PROBLEM TO WORK ON: When you reach the line in the data below that contains "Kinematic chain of", please start repeating lines exactly, and stop after the line that contains "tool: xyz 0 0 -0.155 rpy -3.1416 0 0", repeating nothing else.

--

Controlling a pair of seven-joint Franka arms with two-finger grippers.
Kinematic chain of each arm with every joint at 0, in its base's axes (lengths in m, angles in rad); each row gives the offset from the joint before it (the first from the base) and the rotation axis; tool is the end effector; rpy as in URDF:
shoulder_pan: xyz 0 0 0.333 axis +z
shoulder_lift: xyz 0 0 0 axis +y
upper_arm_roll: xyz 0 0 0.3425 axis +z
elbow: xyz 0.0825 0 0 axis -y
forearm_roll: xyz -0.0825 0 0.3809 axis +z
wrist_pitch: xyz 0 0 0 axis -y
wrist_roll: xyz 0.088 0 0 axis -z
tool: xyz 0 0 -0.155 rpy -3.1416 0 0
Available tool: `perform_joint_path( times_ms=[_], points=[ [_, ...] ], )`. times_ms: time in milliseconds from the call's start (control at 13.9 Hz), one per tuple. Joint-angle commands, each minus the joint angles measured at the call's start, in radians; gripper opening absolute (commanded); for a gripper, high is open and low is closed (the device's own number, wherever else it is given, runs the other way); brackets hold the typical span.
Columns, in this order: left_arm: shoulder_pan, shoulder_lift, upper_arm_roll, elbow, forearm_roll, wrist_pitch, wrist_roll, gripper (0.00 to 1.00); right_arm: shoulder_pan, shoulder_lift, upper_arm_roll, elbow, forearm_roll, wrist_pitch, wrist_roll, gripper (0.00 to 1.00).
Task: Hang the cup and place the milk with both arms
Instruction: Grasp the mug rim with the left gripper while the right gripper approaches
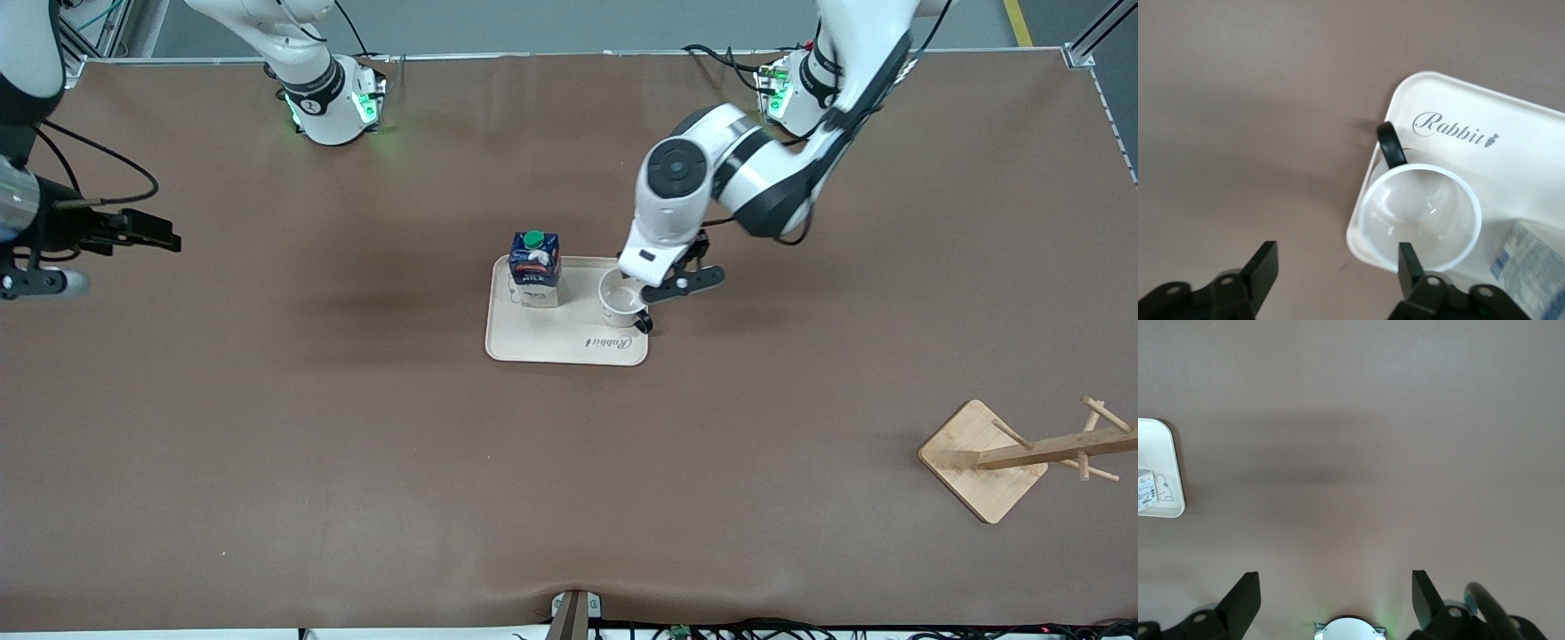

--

YOUR RESPONSE:
Kinematic chain of each arm with every joint at 0, in its base's axes (lengths in m, angles in rad); each row gives the offset from the joint before it (the first from the base) and the rotation axis; tool is the end effector; rpy as in URDF:
shoulder_pan: xyz 0 0 0.333 axis +z
shoulder_lift: xyz 0 0 0 axis +y
upper_arm_roll: xyz 0 0 0.3425 axis +z
elbow: xyz 0.0825 0 0 axis -y
forearm_roll: xyz -0.0825 0 0.3809 axis +z
wrist_pitch: xyz 0 0 0 axis -y
wrist_roll: xyz 0.088 0 0 axis -z
tool: xyz 0 0 -0.155 rpy -3.1416 0 0

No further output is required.